Willibrordus Basilika Krypta
Willibrordus Basilika Krypta
In den ehemaligen Abteigebäuden befindet sich heute ein Museum. Es zeigt die Lebensumstände im Kloster und dem dazugehörenden Land im frühen Mittelalter und im Detail die Arbeit im Skriptorium. Herstellung der Farben und des Pergaments, dazu Faksimiles der in diesem Kloster hergestellten Handschriften. Die berühmtesten sind heute im Germanischen Nationalmuseum, Nürnberg und El Escorial, Madrid im Original zu sehen.
Das ist ein Mosaikfußboden aus römischer Zeit, der auch im Museum gezeigt wird. Mehr zu den Römern an der Mosel folgt bald.
Museum röm. Mosaik

Mittwoch, 12. August 2015

Auswärts. Das Neumagener Weinschiff und Bernkastel.

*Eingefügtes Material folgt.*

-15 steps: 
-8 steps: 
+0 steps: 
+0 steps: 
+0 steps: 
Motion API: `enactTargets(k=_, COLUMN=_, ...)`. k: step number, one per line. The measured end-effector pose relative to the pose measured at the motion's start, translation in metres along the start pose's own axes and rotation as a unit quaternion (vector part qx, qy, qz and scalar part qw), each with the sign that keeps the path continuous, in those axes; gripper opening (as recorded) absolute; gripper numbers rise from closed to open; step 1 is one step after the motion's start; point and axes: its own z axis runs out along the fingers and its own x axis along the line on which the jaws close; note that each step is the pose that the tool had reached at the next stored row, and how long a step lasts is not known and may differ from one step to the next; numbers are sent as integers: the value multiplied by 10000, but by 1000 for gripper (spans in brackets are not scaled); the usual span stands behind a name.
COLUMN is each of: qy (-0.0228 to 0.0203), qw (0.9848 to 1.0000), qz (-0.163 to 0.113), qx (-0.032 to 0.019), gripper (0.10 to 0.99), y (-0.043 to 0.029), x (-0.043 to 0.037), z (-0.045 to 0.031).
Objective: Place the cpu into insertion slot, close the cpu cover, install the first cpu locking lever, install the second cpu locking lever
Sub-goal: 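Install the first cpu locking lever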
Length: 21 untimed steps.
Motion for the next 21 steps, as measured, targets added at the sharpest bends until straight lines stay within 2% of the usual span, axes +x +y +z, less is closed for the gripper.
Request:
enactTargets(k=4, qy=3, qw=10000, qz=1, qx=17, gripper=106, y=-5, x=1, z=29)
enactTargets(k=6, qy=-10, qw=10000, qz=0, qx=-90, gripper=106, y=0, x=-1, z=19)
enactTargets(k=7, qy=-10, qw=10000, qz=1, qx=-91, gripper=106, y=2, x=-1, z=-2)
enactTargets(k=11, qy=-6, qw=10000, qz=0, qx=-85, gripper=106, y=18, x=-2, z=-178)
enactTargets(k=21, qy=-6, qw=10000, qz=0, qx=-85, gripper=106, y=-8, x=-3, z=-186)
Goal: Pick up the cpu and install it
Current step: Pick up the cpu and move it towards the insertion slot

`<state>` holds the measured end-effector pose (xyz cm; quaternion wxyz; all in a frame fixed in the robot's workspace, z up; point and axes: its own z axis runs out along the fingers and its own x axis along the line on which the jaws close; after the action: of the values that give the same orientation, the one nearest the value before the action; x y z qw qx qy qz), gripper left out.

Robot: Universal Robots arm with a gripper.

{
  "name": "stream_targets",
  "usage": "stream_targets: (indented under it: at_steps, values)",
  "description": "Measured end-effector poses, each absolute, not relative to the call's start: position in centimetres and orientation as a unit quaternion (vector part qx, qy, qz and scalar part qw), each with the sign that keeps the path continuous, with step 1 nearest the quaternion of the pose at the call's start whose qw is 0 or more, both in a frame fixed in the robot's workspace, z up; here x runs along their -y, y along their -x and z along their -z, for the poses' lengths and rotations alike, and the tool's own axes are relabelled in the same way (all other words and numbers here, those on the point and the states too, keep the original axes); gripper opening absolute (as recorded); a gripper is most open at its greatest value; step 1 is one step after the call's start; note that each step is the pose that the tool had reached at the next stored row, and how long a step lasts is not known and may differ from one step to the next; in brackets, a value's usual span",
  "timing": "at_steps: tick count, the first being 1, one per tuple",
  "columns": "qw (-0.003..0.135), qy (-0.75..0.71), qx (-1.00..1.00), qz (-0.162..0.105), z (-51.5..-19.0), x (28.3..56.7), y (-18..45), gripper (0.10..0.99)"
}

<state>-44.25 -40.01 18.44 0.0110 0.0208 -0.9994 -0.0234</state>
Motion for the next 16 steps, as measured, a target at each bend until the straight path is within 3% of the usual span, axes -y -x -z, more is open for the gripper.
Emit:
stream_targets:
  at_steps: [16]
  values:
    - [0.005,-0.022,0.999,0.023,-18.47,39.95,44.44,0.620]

Wir wollten eigentlich noch länger an der Mosel bleiben, doch an unserem dritten Tag schaltete das Wetter auf trüb, und Besserung war nicht in Sicht. Wir fuhren von Trier aus noch ein Stück die Mosel abwärts und schauten uns den Ort Neumagen an. Dort war zu Römerzeiten ein Kastell, das den Weg auf der Mosel nach Trier sicherte. Aus dieser Zeit ist eine Grabskulptur in Form eines Weinschiffs erhalten. Eine Nachbildung wird im Ort ausgestellt.
neumagen
Dem Eintrag in Wikipedia entnehme ich, dass eine weitere Kopie in Iphofen im Knauf-Museum steht, also in unserer Nähe.
In Neumagen hat man das Schiff in Holz nachgebaut, es kann im Sommer an Wochenenden gemietet werden.
neumagen
Wir schafften es dann noch bis Bernkastel. Der Ort ist zwischen Fluss und Weinberg eingeklemmt, viel Fachwerk und noch mehr Touristen. Zur Mittagszeit war nicht daran zu denken, dass man sich das Lokal, in dem man einkehren wollte, hätte aussuchen können, nein, man hatte nur die Chance, einen Platz zu kapern, wenn zufällig jemand aufstand und einem kein anderer zuvor kam. Dies zusammen mit dem trüben Wetter brachte uns zu dem Entschluss, die Moselreise für dieses Mal abzubrechen. bernkastel

Quelle: Wikipedia

Montag, 10. August 2015

Auswärts. Liebfrauenkirche und Dom in Trier.

Liebfrauenkirche
Die Liebfrauenkirche in Trier gilt als eine der ältesten gotischen Kirchen Deutschlands und wurde zum Teil auf den Fundamenten einer Doppelkirchenanlage aus den Zeiten Kaiser Konstantins errichtet. Sie wurde in der zweiten Hälfte des 19. Jahrhunderts im mittelalterlichen Zustand wiederhergestellt, weitere Renovierungen gab es nach dem Zweiten Weltkrieg und zwischen 2008 und 2011. Ungewöhnlich ist auch die Anlage als Zentralbau, d.h. Längs- und Querachse haben (fast) die gleiche Länge.

Liebfrauenkirche

Der Chor des Doms ist mit barocken Stuckarbeiten ausgestattet.
Dom

Ein Kreuzgang verbindet Liebfrauenkirche und Dom.